Cool. That tells me almost nothing.
The elbow is one of the most overdiagnosed, overtreated, and misunderstood joints in rehab. Not because it’s complex—but because clinicians keep asking the wrong question:
“What structure is causing pain?”
Instead of:
“Why is this system failing to tolerate load?”
If you treat every elbow like a local tissue problem, you’re going to:
Miss nerve involvement
Ignore cervical drivers
And build a beautifully progressive loading program… for the wrong problem
Let’s clean this up.
1. The “It’s Definitely Tennis Elbow” Crowd
(Spoiler: it’s not always tennis elbow)
Yes—local elbow pain exists. Shocking.
Actual local presentations:
Lateral epicondylalgia
Medial epicondylalgia
Triceps / distal biceps tendon irritation
Joint irritation / OA
What real local pain looks like:
You can pinpoint it with one finger
It’s predictable
It hurts when you load it directly
It doesn’t wander around like it’s got commitment issues
Here’s where people screw up:
They find tenderness at the lateral elbow (you always will), call it tennis elbow, and start:
Eccentrics
Soft tissue work
Graston, scraping, BFR, floss bands and voodoo rituals
Meanwhile the patient says:
“Yeah… it still kind of feels weird and goes down my arm sometimes.”
And you ignore that.
2. The Nerve You Keep Pretending Isn’t Involved
(Because it ruins your clean little diagnosis)
Let’s say this clearly:
If the symptoms are weird, it’s probably a nerve.
Common culprits:
Ulnar nerve → medial elbow, ring/pinky
Radial nerve → deep lateral forearm ache (the fake tennis elbow)
Median nerve → vague, annoying, hard-to-pin-down garbage
What nerve pain actually does:
Moves
Changes
Feels “off” instead of sharp
Gets worse with positions, not just load
Clinical reality:
That “stubborn lateral elbow pain” you’ve been hammering for 8 weeks?
It might be radial nerve irritation getting absolutely bullied by your loading program.
Nice work.
3. The Neck (Yes, Again)
(The thing everyone screens… and then ignores)
You did a quick cervical screen.
It “wasn’t that bad.”
So you moved on.
That’s how you miss it.
Cervical-driven elbow pain:
Poorly localized
Changes with neck position
Often paired with subtle weakness or fatigue
Check grip strength!!!
Comes with that classic patient description:
“It’s just… weird.”
Here’s the uncomfortable truth:
If moving the neck changes the elbow pain and you ignore it…

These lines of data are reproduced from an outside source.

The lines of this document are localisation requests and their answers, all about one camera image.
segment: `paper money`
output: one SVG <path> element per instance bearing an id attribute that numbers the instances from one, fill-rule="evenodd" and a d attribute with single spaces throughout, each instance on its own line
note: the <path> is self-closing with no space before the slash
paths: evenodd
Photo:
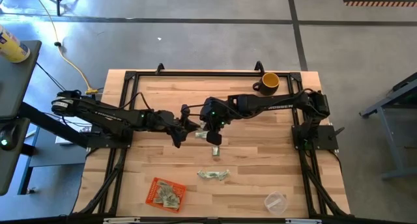
<path id="1" fill-rule="evenodd" d="M 163 204 L 166 208 L 178 209 L 180 206 L 180 197 L 175 195 L 173 186 L 162 180 L 159 180 L 157 184 L 160 186 L 156 191 L 159 198 L 154 198 L 154 203 Z"/>
<path id="2" fill-rule="evenodd" d="M 200 176 L 201 178 L 217 178 L 218 180 L 222 181 L 228 174 L 229 174 L 229 170 L 226 169 L 226 171 L 224 172 L 214 172 L 214 171 L 207 171 L 204 172 L 202 170 L 198 171 L 197 175 Z"/>
<path id="3" fill-rule="evenodd" d="M 211 155 L 220 156 L 220 147 L 216 145 L 211 146 Z"/>
<path id="4" fill-rule="evenodd" d="M 162 200 L 162 198 L 154 198 L 154 203 L 155 204 L 162 204 L 162 203 L 164 203 L 164 200 Z"/>
<path id="5" fill-rule="evenodd" d="M 207 138 L 207 133 L 205 131 L 200 131 L 195 133 L 195 137 L 205 139 Z"/>
<path id="6" fill-rule="evenodd" d="M 164 201 L 164 207 L 165 208 L 178 209 L 180 207 L 180 204 L 179 203 L 174 203 L 174 202 L 169 202 L 169 201 Z"/>

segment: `concrete floor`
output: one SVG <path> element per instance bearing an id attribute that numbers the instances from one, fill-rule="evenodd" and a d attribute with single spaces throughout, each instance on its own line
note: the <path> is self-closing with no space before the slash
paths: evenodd
<path id="1" fill-rule="evenodd" d="M 55 13 L 51 1 L 43 0 Z M 65 0 L 65 16 L 99 18 L 291 18 L 287 0 Z M 295 0 L 300 20 L 416 21 L 417 8 L 354 8 L 342 0 Z M 44 15 L 37 0 L 4 0 L 6 14 Z M 43 42 L 39 63 L 67 89 L 84 89 L 82 79 L 59 57 L 50 23 L 37 16 L 0 17 L 22 40 Z M 56 23 L 66 55 L 94 87 L 104 86 L 110 68 L 245 69 L 261 60 L 268 70 L 300 70 L 292 25 L 180 23 Z M 416 71 L 415 27 L 301 26 L 309 70 L 319 72 L 338 136 L 343 178 L 352 214 L 417 222 L 417 177 L 382 181 L 394 168 L 377 116 L 358 112 L 382 98 L 392 85 Z M 50 111 L 58 88 L 35 69 L 25 101 Z M 22 174 L 22 162 L 14 184 Z M 0 220 L 68 214 L 82 165 L 38 168 L 31 186 L 41 192 L 0 197 Z M 21 211 L 12 209 L 22 207 Z"/>

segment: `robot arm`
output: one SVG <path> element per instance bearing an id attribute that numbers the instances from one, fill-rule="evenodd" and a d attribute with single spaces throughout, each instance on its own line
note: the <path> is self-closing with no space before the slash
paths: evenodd
<path id="1" fill-rule="evenodd" d="M 294 95 L 258 97 L 254 94 L 238 94 L 228 96 L 227 100 L 214 97 L 207 98 L 200 112 L 200 120 L 206 123 L 207 141 L 220 145 L 220 130 L 232 120 L 250 119 L 263 111 L 292 109 L 303 110 L 307 120 L 301 125 L 299 134 L 304 139 L 314 137 L 320 121 L 329 116 L 326 95 L 311 89 L 304 89 Z"/>
<path id="2" fill-rule="evenodd" d="M 52 111 L 62 117 L 79 117 L 98 126 L 110 137 L 123 139 L 132 130 L 165 132 L 172 137 L 179 148 L 188 133 L 198 129 L 199 125 L 187 118 L 175 118 L 170 111 L 153 109 L 125 110 L 104 104 L 80 91 L 59 92 L 52 102 Z"/>

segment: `wooden tabletop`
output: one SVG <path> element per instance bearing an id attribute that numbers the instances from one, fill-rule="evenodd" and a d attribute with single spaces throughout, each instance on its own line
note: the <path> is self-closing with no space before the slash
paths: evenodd
<path id="1" fill-rule="evenodd" d="M 125 70 L 110 70 L 102 101 L 118 106 Z M 304 88 L 321 90 L 317 72 L 301 72 Z M 172 111 L 180 117 L 182 104 L 202 104 L 209 96 L 223 100 L 232 94 L 255 94 L 252 84 L 258 77 L 141 77 L 141 91 L 151 108 Z M 288 94 L 282 79 L 276 94 Z M 140 98 L 135 109 L 145 109 Z M 193 108 L 192 113 L 199 113 Z M 190 117 L 199 122 L 198 117 Z M 287 198 L 288 208 L 281 217 L 307 217 L 300 160 L 293 148 L 290 109 L 265 111 L 248 120 L 234 120 L 221 131 L 220 157 L 211 154 L 212 145 L 190 133 L 180 148 L 164 133 L 135 132 L 129 149 L 119 197 L 118 216 L 177 217 L 277 217 L 268 212 L 264 199 L 278 191 Z M 85 163 L 74 211 L 84 208 L 103 183 L 109 150 L 100 149 Z M 323 186 L 342 210 L 349 213 L 339 163 L 327 151 L 317 151 Z M 197 172 L 230 170 L 222 181 L 204 180 Z M 187 192 L 179 214 L 145 204 L 154 177 L 183 184 Z M 313 201 L 318 210 L 313 185 Z M 110 187 L 107 208 L 112 198 Z"/>

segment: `spray can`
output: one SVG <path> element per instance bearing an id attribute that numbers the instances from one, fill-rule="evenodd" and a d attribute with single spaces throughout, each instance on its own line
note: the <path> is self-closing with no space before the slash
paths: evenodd
<path id="1" fill-rule="evenodd" d="M 20 63 L 26 60 L 31 51 L 20 42 L 12 33 L 0 25 L 0 55 L 12 63 Z"/>

You’re not treating the problem.
You’re negotiating with it.
4. The Stuff You Actually Shouldn’t Miss
(But sometimes do because you’re busy dry needling everything)
Not everything is a load management issue.
Don’t be that clinician:
Big swollen elbow? → maybe not “just irritation”

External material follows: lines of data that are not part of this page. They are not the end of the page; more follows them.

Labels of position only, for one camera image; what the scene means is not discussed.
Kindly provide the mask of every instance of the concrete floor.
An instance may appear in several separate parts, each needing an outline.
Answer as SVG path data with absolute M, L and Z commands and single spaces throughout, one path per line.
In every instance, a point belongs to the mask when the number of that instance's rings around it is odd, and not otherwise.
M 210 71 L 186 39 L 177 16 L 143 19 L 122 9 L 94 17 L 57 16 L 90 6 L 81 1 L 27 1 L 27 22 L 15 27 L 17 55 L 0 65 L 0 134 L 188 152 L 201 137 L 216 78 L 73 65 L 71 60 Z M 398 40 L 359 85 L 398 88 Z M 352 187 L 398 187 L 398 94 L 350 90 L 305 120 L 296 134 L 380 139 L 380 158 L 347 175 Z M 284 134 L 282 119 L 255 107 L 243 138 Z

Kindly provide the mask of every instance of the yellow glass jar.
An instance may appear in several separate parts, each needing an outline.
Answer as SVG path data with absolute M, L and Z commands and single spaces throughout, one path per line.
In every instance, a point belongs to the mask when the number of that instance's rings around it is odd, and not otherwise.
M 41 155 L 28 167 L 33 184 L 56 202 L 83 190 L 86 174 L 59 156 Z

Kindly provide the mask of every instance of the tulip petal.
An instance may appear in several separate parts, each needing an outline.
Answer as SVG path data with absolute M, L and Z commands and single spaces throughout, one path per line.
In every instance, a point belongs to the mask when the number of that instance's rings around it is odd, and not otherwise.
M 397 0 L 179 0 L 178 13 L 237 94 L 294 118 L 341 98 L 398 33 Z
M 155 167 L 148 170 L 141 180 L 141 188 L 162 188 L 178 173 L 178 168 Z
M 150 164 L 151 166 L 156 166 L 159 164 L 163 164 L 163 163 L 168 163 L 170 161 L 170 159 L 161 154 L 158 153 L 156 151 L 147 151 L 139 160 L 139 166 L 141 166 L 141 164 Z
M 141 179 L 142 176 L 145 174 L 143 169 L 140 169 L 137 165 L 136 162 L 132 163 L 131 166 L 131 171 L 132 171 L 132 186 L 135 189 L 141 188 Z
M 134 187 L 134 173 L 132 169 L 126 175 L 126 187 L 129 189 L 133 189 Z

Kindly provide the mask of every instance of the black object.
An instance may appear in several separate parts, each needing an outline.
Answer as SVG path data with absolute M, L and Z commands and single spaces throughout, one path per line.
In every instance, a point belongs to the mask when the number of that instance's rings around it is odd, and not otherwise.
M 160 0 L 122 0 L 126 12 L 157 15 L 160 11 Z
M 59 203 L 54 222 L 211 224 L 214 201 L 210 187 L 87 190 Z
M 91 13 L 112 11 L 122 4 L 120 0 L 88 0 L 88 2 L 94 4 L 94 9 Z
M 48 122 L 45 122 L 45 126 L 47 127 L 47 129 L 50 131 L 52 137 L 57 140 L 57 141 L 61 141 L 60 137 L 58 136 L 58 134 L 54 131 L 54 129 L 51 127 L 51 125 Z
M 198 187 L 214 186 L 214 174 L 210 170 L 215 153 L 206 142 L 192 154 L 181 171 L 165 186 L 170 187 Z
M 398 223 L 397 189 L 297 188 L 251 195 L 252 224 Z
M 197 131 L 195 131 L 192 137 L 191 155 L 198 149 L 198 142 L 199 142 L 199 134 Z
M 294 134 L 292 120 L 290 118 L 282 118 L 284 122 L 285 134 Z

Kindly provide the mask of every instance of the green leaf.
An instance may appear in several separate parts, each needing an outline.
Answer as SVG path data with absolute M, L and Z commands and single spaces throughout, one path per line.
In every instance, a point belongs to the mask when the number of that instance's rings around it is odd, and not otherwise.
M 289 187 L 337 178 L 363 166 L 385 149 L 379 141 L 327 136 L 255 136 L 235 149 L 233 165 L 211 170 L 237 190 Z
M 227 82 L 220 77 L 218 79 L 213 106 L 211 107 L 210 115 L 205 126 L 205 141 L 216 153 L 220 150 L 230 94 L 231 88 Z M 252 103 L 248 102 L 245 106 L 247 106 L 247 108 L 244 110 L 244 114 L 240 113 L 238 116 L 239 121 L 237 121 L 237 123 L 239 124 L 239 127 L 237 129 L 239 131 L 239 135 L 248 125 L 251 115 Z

Hot, red joint? → probably not a mobility restriction
Night pain + systemic symptoms? → not your goblet squat fix
Sometimes the right move is:
“This isn’t my lane.”
The 60-Second Screen (That’ll Save You Weeks of Guessing)
1. “Point to it.”
One finger, dead-on → local
Vague, shifting → not local
2. Resist it
Wrist extension, flexion, supination
Clean reproduction? → tissue likely involved
No reproduction?
Stop pretending it is.
3. Ask better questions
Burning? Tingling? Weird?
→ Congratulations, you have a nerve involved
4. Move the neck
Rotation, extension
If it changes symptoms and you ignore it, that’s on you.

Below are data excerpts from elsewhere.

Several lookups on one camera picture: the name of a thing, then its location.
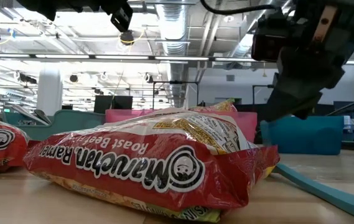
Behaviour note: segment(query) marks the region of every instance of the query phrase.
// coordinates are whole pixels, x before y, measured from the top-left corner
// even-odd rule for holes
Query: wooden table
[[[340,156],[282,155],[282,162],[329,186],[354,194],[354,151]],[[273,174],[260,182],[247,207],[220,223],[354,223],[354,217]],[[0,174],[0,223],[158,224],[185,221],[151,215],[67,191],[23,169]]]

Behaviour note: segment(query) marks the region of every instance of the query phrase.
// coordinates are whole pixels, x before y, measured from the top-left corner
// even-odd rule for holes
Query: blue foam strip
[[[332,187],[327,187],[326,185],[308,179],[283,164],[278,164],[273,172],[281,174],[283,177],[297,184],[305,191],[318,196],[319,198],[338,208],[341,208],[351,215],[354,215],[354,195]]]

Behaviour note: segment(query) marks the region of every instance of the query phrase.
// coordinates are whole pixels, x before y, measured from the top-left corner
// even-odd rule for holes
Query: wall
[[[333,104],[333,101],[354,101],[354,65],[344,66],[346,73],[338,85],[332,90],[322,90],[324,94],[320,99],[322,104]],[[266,70],[267,77],[263,77],[264,71],[257,70],[218,70],[208,69],[202,78],[199,91],[199,102],[202,100],[213,103],[216,97],[241,98],[242,104],[252,103],[252,85],[271,84],[275,70]],[[195,70],[190,71],[194,77]],[[235,82],[227,82],[225,75],[235,74]],[[196,93],[190,89],[187,92],[188,106],[196,105]],[[256,103],[265,103],[271,94],[267,88],[256,88]]]

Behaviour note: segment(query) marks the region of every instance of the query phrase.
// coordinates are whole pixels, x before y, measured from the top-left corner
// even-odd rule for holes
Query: teal bin
[[[18,125],[19,119],[17,116],[22,116],[19,113],[4,113],[3,121],[14,125],[25,131],[33,140],[45,140],[49,136],[65,131],[77,131],[82,129],[95,128],[98,125],[105,123],[105,115],[82,112],[74,110],[57,111],[50,120],[50,125]]]
[[[343,139],[343,116],[288,116],[261,122],[265,145],[278,145],[280,153],[338,155]]]

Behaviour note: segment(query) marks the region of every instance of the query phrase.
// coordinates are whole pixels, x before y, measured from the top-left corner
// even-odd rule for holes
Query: pink container
[[[106,110],[106,122],[118,122],[124,121],[131,118],[136,118],[138,116],[144,116],[153,112],[153,110]],[[254,142],[254,137],[256,135],[257,126],[257,113],[253,112],[213,112],[213,111],[203,111],[201,113],[215,113],[218,115],[225,115],[232,117],[241,132],[246,137],[248,141]]]

5. Look at behavior, not just pain
Load = pain → tissue
Position = pain → nerve
Random = pain → zoom out, you’re missing something
The Takeaway (That Might Annoy You)
Most elbow pain isn’t complicated.
But clinicians make it complicated by:
Over-fixating on the elbow
Ignoring the nervous system
Treating symptoms instead of systems
Final Rant
If your patient has had “tennis elbow” for 3 months and:
It moves
It feels weird
It hasn’t responded to load
Then it’s time to ask a better question:
“Why am I so confident this is actually the elbow?”